## [PROBLEM]
Your answer should be the lines of the data below that contain "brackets".

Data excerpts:
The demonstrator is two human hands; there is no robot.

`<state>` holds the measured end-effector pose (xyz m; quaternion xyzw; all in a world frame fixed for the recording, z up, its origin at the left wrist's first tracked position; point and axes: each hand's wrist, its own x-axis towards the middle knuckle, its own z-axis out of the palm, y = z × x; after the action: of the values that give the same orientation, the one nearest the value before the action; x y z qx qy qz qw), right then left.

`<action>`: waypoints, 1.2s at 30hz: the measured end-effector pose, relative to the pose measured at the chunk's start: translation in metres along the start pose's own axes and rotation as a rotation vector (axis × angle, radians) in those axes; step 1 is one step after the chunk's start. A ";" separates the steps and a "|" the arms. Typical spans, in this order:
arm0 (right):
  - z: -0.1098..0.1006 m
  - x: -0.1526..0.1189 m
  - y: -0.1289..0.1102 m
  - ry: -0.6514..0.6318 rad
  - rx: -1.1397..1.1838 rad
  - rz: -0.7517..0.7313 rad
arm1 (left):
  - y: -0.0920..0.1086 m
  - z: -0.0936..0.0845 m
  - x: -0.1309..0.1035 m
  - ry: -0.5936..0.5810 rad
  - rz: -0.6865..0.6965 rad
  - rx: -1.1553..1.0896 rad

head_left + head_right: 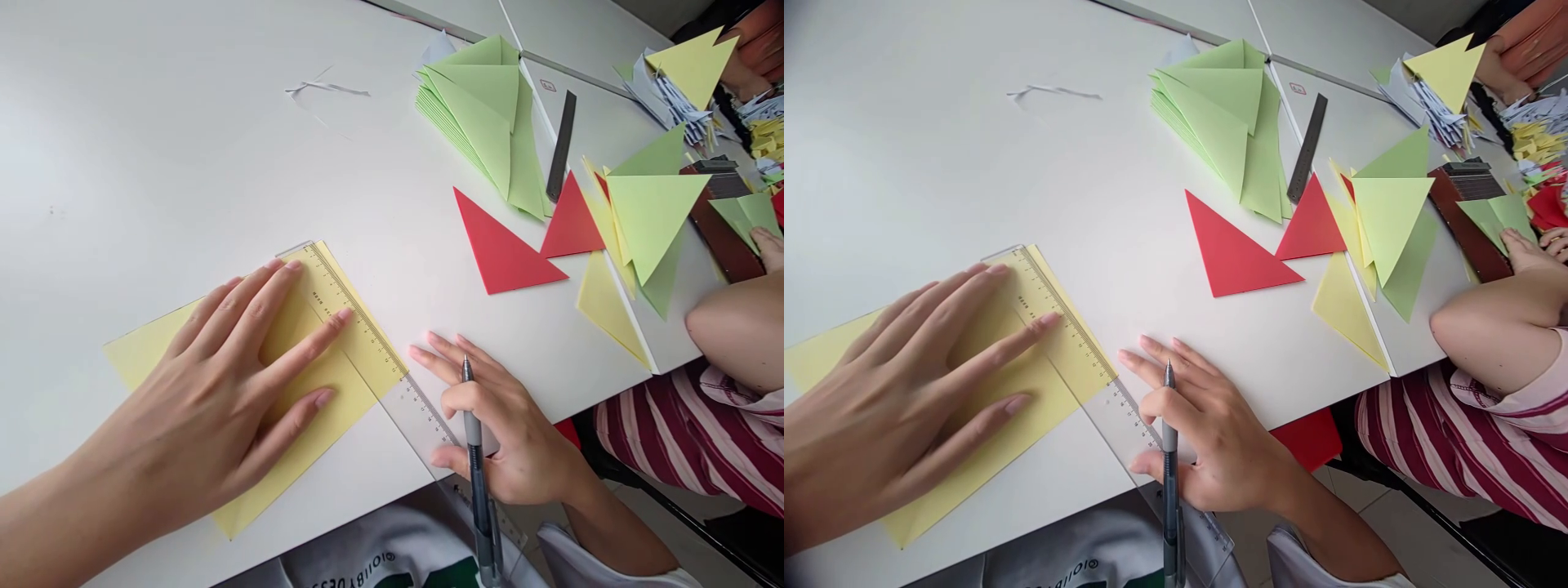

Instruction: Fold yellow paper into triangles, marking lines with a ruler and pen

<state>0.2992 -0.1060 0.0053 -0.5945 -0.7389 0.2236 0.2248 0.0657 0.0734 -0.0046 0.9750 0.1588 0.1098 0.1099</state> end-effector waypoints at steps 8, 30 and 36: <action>0.001 0.000 0.000 -0.001 0.015 -0.003 | 0.002 -0.001 0.001 -0.033 -0.020 -0.008; 0.000 -0.001 0.001 0.003 0.023 -0.001 | 0.000 0.002 0.001 0.005 0.007 0.033; 0.000 -0.001 0.001 -0.003 0.029 0.004 | 0.001 0.002 0.000 -0.003 0.001 0.018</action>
<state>0.3001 -0.1063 0.0044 -0.5925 -0.7346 0.2357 0.2320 0.0664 0.0725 -0.0063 0.9762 0.1590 0.1071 0.1013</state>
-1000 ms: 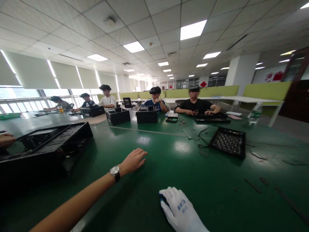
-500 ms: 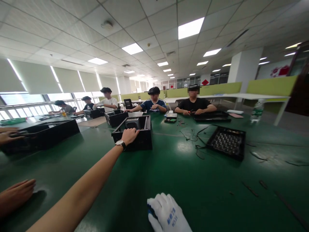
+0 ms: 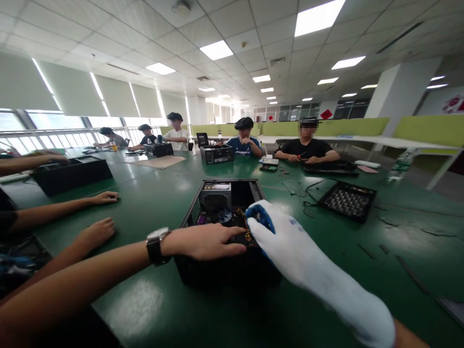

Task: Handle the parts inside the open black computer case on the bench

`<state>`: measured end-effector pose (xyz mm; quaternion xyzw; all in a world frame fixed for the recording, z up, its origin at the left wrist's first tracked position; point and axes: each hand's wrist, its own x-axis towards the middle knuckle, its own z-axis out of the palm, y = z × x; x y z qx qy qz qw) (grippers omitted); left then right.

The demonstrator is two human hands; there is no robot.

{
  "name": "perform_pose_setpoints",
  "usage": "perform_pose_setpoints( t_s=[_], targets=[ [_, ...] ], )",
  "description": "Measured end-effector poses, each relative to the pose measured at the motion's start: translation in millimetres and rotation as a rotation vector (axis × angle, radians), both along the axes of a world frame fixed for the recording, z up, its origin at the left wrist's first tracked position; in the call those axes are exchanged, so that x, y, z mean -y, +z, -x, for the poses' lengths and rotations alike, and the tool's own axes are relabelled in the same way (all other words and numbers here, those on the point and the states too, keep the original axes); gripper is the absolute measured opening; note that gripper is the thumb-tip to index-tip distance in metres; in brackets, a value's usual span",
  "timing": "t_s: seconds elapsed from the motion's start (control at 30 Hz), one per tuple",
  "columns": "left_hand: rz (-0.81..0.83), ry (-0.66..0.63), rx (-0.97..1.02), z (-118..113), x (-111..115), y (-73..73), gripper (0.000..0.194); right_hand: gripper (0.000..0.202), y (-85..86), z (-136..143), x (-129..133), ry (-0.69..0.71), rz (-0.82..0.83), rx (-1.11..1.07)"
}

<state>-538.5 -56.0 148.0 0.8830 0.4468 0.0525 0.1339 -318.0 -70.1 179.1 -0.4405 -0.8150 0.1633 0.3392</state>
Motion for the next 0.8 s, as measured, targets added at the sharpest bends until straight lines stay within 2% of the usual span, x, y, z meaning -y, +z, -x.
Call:
perform_pose_setpoints(
  t_s=[0.07,0.13,0.17,0.23,0.3,0.4,0.47,0.57,0.7,0.8],
  targets=[
    [0.092,-0.098,-0.07,13.0,-4.0,11.9,0.05,0.029,11.6,14.1,-7.2,0.024,0.16,0.172],
    [0.048,-0.133,-0.231,24.8,-24.4,14.6,0.045,0.043,15.2,24.5,-16.6,0.079,0.309,0.381],
    [0.006,-0.13,-0.308,28.6,-37.0,12.2,0.048,0.05,15.1,28.3,-21.5,0.112,0.349,0.493],
    [-0.04,-0.115,-0.411,31.0,-61.3,1.6,0.069,0.061,12.4,34.6,-30.9,0.153,0.324,0.721],
    [-0.032,-0.11,-0.451,27.3,-80.3,-12.2,0.084,0.061,7.1,41.5,-39.9,0.134,0.217,0.894],
    [-0.001,-0.13,-0.507,17.0,-97.8,-28.4,0.087,0.05,-3.3,56.1,-54.2,0.121,0.117,1.019],
    [0.007,-0.163,-0.529,12.5,-104.0,-32.6,0.084,0.043,-11.4,68.1,-65.7,0.138,0.107,1.07],
    [-0.016,-0.208,-0.538,15.6,-107.9,-31.2,0.084,0.037,-25.3,85.2,-86.3,0.132,0.117,1.129],
    [-0.101,-0.214,-0.513,37.5,-104.6,-21.5,0.089,0.037,-46.2,97.1,-111.5,0.106,0.121,1.15],
    [-0.222,-0.206,-0.453,59.1,-95.0,-7.4,0.09,0.042,-61.5,100.8,-123.4,0.117,0.106,1.126]
  ],
)
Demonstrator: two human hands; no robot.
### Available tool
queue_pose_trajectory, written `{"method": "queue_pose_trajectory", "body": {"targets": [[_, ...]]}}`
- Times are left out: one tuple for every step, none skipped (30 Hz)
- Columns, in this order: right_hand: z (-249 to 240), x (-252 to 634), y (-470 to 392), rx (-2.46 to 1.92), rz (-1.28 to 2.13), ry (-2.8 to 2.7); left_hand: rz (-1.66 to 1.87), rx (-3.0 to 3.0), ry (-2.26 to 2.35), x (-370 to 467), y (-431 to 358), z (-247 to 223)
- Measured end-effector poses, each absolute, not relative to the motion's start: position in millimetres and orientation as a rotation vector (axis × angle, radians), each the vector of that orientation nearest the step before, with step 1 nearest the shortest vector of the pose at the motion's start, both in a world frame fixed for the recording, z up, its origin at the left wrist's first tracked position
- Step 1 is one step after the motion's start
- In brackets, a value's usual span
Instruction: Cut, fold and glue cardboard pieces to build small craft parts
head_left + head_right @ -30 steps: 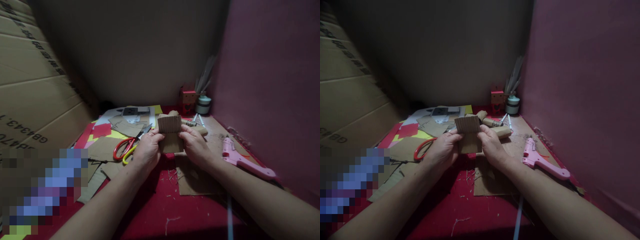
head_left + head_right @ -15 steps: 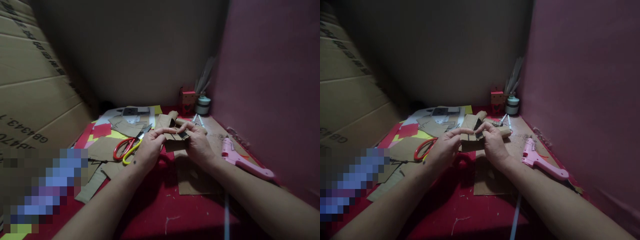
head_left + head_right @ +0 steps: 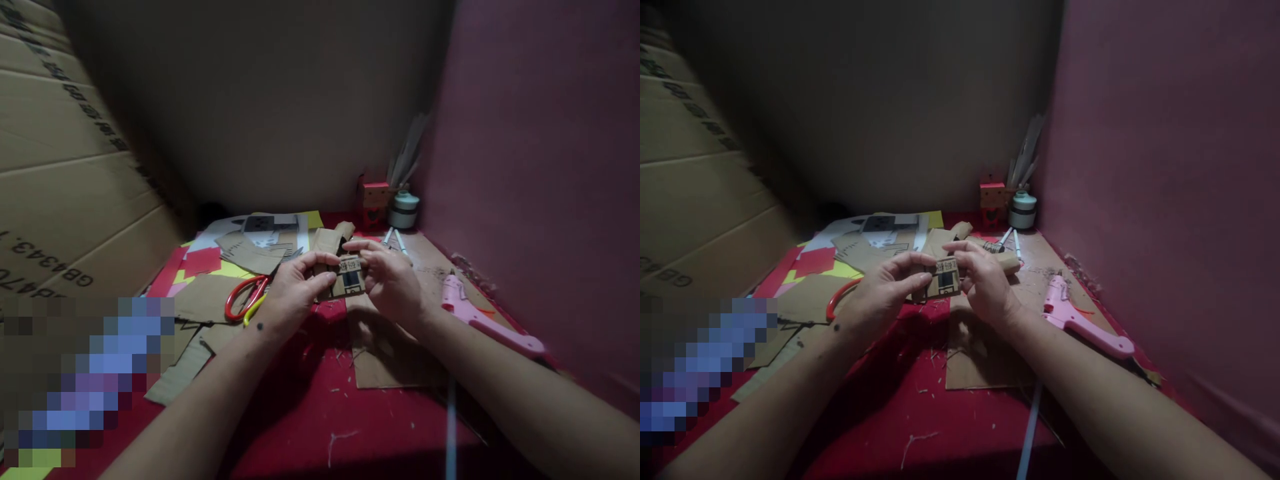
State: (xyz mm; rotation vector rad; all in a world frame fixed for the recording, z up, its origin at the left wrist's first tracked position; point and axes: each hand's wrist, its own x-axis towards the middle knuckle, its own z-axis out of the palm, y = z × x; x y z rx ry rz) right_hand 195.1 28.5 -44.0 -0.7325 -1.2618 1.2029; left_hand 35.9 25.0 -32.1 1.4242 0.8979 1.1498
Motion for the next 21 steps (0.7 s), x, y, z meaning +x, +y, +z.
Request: {"method": "queue_pose_trajectory", "body": {"targets": [[-43,194,28,-0.741,1.242,-1.265,1.155,1.459,0.914,35,25,-32],[-42,193,27,-0.747,1.316,-1.266,1.158,1.493,0.923,35,25,-32],[-43,192,27,-0.749,1.392,-1.265,1.158,1.524,0.926,34,25,-32],[-43,190,26,-0.748,1.450,-1.261,1.162,1.548,0.926,34,25,-31],[-44,188,27,-0.746,1.481,-1.251,1.170,1.566,0.929,34,25,-31],[-45,187,27,-0.745,1.485,-1.238,1.179,1.581,0.937,35,25,-31],[-45,186,27,-0.746,1.463,-1.222,1.186,1.595,0.950,35,26,-30],[-46,186,28,-0.749,1.445,-1.207,1.185,1.613,0.965,35,26,-30],[-46,186,28,-0.753,1.441,-1.194,1.175,1.637,0.982,35,25,-30],[-46,187,28,-0.756,1.450,-1.180,1.156,1.660,0.997,36,25,-29],[-46,187,29,-0.755,1.464,-1.164,1.135,1.675,1.009,36,24,-29],[-45,187,29,-0.752,1.483,-1.147,1.112,1.679,1.019,36,23,-28],[-45,188,28,-0.745,1.501,-1.131,1.088,1.671,1.025,37,22,-28],[-45,188,28,-0.737,1.517,-1.116,1.066,1.652,1.026,37,21,-27],[-45,187,27,-0.729,1.532,-1.106,1.047,1.626,1.020,37,20,-26],[-46,187,27,-0.722,1.545,-1.099,1.033,1.603,1.010,37,20,-25],[-46,186,26,-0.717,1.551,-1.092,1.023,1.592,1.001,37,19,-24],[-46,186,25,-0.713,1.552,-1.086,1.018,1.594,0.997,37,19,-24],[-46,185,25,-0.714,1.552,-1.080,1.018,1.606,0.994,37,19,-24],[-46,185,24,-0.718,1.553,-1.076,1.017,1.626,0.992,37,19,-24],[-46,184,23,-0.720,1.547,-1.074,1.019,1.643,0.986,37,19,-24]]}}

## [SOLUTION TO THE PROBLEM]
  "description": "Measured end-effector poses, each relative to the pose measured at the motion's start: translation in millimetres and rotation as a rotation vector (axis × angle, radians), both along the axes of a world frame fixed for the recording, z up, its origin at the left wrist's first tracked position; in the call those axes are exchanged, so that x, y, z mean -y, +z, -x, for the poses' lengths and rotations alike, and the tool's own axes are relabelled in the same way (all other words and numbers here, those on the point and the states too, keep the original axes); gripper is the absolute measured opening; note that gripper is the thumb-tip to index-tip distance in metres; in brackets, a value's usual span",
- In brackets, a value's usual span

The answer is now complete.